Wall Street Won’t Accept ‘Trustless’ Security Promises

Crypto exchanges have become the primary places where millions of people and businesses store and transfer digital money. According to industry data, the crypto market is currently seeing around $190-192 billion in 24-hour trading volume. As exchanges grow across multi-asset venues, the security mechanism evolves beyond wallets to identity, permissions, pricing, and settlement. Yet, despite growing pressure from regulators, their security remains lacking.

In 2025, more than $3 billion in crypto assets have been stolen, according to industry estimates. Additionally, several isolated incidents caused losses of more than $1 billion each. Were they small platforms or underfunded platforms? No.

The largest hacks took place on major global exchanges with sufficient capital and technology. So the lack of resources allocated to protection was not the problem – security, still seen as marketing, was.

Much of the industry continues to view safety as a performance rather than an operational discipline. Stock markets invest in what appears convincing on the surface: dashboards, reserve snapshots, protection funds, public statements. This seems reassuring, but it does not prove how risk is managed on a daily basis.

This is why, unless security is designed to be hardened, not flaunted, even the largest platforms will remain fragile. And when stress arises, this fragility immediately affects users.

Performative security is dangerous

In fact, what is happening is what I call “security theater.” This is when an exchange focuses on appearing safe, but not on actually being safe. Thus, the focus shifts to optics, such as headlines and fancy statements, while actual governance remains weak.

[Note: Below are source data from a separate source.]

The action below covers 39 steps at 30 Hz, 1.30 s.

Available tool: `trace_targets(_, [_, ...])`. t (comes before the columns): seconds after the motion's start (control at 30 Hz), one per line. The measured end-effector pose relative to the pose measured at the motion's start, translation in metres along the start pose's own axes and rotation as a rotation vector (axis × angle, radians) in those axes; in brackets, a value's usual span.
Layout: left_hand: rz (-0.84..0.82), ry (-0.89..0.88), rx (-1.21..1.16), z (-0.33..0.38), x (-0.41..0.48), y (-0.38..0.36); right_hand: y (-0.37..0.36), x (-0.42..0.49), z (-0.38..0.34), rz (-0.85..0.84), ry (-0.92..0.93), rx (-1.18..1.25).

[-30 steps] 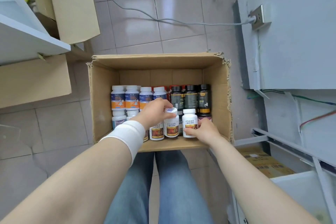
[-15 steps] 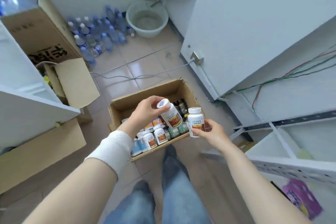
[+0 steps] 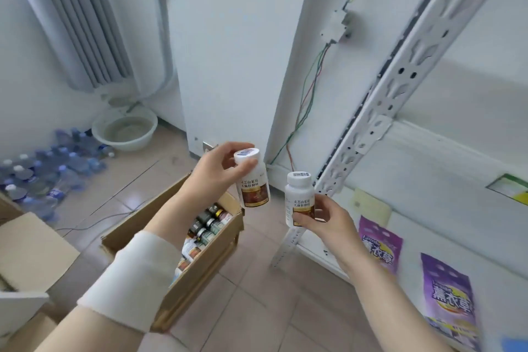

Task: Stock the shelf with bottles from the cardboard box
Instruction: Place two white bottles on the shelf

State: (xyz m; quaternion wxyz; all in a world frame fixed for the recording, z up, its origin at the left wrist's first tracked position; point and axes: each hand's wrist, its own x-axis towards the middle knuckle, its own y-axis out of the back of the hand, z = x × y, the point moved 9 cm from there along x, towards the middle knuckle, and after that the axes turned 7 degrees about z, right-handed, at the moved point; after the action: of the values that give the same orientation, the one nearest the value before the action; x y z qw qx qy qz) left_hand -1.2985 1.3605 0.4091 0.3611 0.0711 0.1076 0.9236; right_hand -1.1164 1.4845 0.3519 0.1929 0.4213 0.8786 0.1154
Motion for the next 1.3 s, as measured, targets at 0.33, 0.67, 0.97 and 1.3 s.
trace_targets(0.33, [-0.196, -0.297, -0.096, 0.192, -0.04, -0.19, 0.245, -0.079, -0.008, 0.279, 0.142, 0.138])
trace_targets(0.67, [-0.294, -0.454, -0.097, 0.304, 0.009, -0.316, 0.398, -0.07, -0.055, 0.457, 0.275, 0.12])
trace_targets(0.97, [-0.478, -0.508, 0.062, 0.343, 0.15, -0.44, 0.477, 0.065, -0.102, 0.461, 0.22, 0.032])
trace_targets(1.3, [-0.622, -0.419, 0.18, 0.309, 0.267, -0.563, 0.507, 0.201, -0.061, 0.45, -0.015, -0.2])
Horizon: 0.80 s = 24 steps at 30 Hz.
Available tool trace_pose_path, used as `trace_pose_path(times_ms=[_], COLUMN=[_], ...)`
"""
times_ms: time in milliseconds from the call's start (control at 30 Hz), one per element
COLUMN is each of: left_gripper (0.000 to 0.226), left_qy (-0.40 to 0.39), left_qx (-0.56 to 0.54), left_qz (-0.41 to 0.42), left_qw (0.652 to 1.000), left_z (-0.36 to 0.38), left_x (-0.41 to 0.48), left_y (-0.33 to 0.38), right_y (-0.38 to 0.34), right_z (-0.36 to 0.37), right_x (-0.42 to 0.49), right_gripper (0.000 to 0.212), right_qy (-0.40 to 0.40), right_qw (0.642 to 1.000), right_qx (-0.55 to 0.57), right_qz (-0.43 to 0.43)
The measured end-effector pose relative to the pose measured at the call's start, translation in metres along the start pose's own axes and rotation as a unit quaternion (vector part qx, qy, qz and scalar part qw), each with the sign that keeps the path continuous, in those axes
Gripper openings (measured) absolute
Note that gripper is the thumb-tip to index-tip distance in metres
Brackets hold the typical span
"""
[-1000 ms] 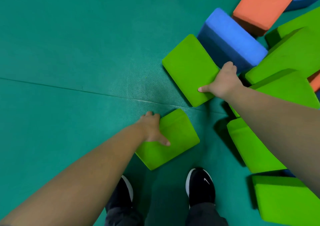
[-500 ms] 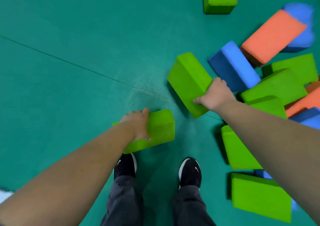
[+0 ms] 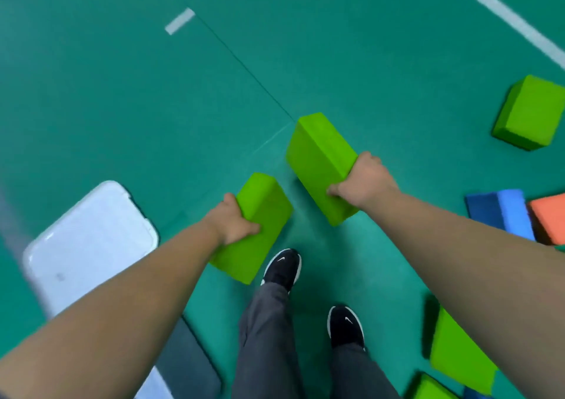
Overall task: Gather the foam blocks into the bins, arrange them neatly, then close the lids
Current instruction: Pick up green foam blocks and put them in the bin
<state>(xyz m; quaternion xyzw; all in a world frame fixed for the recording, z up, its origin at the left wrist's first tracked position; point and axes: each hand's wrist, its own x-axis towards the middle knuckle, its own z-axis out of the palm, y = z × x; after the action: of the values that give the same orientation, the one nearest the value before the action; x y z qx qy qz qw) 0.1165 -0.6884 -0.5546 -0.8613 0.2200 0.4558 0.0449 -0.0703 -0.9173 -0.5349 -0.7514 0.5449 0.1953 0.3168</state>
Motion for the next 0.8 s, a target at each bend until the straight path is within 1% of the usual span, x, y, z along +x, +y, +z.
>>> trace_pose_path(times_ms=[67, 167, 233, 400, 533, 633, 800], left_gripper=[0.076, 0.082, 0.083, 0.076, 0.074, 0.078, 0.079], left_qy=[0.023, 0.063, 0.080, 0.117, 0.156, 0.196, 0.229], left_qx=[-0.093, -0.210, -0.262, -0.357, -0.388, -0.385, -0.382], left_qz=[-0.043, -0.101, -0.130, -0.188, -0.238, -0.273, -0.332], left_qw=[0.994, 0.970, 0.953, 0.908, 0.877, 0.859, 0.832], left_z=[-0.003, 0.013, 0.036, 0.104, 0.152, 0.188, 0.239], left_x=[-0.036, -0.093, -0.130, -0.211, -0.255, -0.281, -0.311], left_y=[-0.043, -0.106, -0.144, -0.245, -0.330, -0.393, -0.466], right_y=[-0.035, -0.074, -0.093, -0.131, -0.161, -0.187, -0.227], right_z=[0.019, 0.055, 0.081, 0.160, 0.227, 0.275, 0.347], right_x=[-0.028, -0.077, -0.109, -0.187, -0.243, -0.282, -0.346], right_gripper=[0.088, 0.088, 0.088, 0.085, 0.077, 0.074, 0.069], right_qy=[-0.013, -0.030, -0.044, -0.087, -0.106, -0.110, -0.109], right_qw=[0.998, 0.986, 0.973, 0.928, 0.885, 0.852, 0.814], right_qx=[-0.029, -0.097, -0.136, -0.212, -0.259, -0.289, -0.326], right_qz=[-0.050, -0.130, -0.178, -0.295, -0.373, -0.423, -0.468])
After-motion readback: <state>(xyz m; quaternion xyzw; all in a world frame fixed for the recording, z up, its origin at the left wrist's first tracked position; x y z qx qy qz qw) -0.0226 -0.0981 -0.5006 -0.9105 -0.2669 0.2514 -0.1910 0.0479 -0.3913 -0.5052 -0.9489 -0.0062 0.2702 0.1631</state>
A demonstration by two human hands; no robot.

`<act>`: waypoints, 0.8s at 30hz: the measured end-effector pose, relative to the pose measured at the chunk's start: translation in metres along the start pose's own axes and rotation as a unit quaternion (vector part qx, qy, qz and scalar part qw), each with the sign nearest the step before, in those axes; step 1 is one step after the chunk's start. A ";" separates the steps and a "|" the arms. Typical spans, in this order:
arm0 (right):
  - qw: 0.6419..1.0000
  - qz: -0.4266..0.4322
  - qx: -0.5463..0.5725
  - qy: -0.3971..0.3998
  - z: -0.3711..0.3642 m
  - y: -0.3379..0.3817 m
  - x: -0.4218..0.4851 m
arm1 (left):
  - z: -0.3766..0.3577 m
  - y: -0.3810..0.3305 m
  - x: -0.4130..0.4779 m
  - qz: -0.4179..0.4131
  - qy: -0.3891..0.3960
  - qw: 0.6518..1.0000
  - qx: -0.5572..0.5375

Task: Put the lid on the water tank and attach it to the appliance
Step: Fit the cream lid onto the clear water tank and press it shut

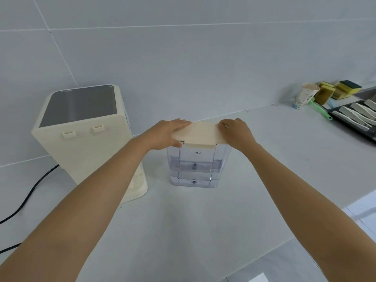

I have seen how such a state of mind takes hold. When a business grows, it needs to scale quickly and ensure everything runs smoothly for users. In such conditions, security controls are a source of friction. They slow down decisions by adding extra steps and triggering uncomfortable questions like “Who can approve this transfer?” and “what happens if the wrong person gets access?” » This is why many platforms prefer surface confidence over inner discipline.

And the big problem is that this false confidence does not survive stress. In July 2024, Indian company WazirX suffered a wallet breach worth approximately $235 million and suspended withdrawals. In my opinion, it’s a useful reminder of how quickly “everything seems fine” can lead to users losing access to their funds.

And that’s the point. Security is not a page, a logo or a fund. These are the day-to-day rules that control how money flows, who has access to it, and how cases are handled if something goes wrong.

What exchanges must be demonstrated to gain real trust

True trading security is a stress-resistant system, and you can test it. In my experience, it has three main characteristics:

  • it proves the full support of customer balances,
  • he controls how money circulates,
  • and it responds quickly in the event of a crisis.

Proof of reserves is a first step toward demonstrating that the system can withstand stress. Simply put, it is proof that certain assets exist. Still, this says little about what the exchange owes you, what rules apply to your money if the exchange has problems, or whether the numbers hold true when many users withdraw at the same time. This is why transparency must be bilateral.

It must clearly show assets and liabilities, with independent monitoring. And the “proof” should be verifiable, for example, through cryptographic methods that allow users to confirm inclusion without exposing balances.

Next comes the part that most “safety pages” avoid: strict rules within the company. No one person should be able to move customer funds, unusual activity should trigger reviews, and large transfers should require approval from at least two people. With these controls in place, a compromised account cannot cause a chain reaction on the platform.

As exchanges become multi-asset platforms, these rules need an additional goal: to prevent an authorization error or pricing anomaly from resulting in multi-asset liquidations.

Rapid incident response is the final test of true security. A serious exchange knows exactly what is happening in the first hour, isolates the breach, pauses critical flows, and communicates clearly. Delays and silence do not save time; they simply multiply the damage.

Of course, these measures do not cover all possible risks. Nevertheless, they constitute the backbone of true trade sustainability, the one that prevents routine incidents from turning into systemic failures.

By 2026, “trust us” is too expensive

If exchanges want to retain customers and attract serious institutional capital, they need to stop behaving like players in a security spectacle. Reassuring words and careful pages can calm people in quiet moments, but they fail when a serious crisis arises.

Large investors have already begun to view security as a fundamental counterparty risk. They want evidence of controls, segregation of duties, independent assurance and a response plan that works under pressure.

So, in 2026, a simple “trust us” on a homepage will not be enough. Can the platform be dumped by mistake or does the system stop it? Can you prove it with imposed limits and approvals, instead of explanations after the fact? These are questions that everyday users and big investors are starting to ask themselves.

After all, safety is about creating systems that mitigate harm, slow bad decisions, and resist stress. Exchanges that make this change will maintain trust. Those who don’t will continue to learn the same lesson the hard way.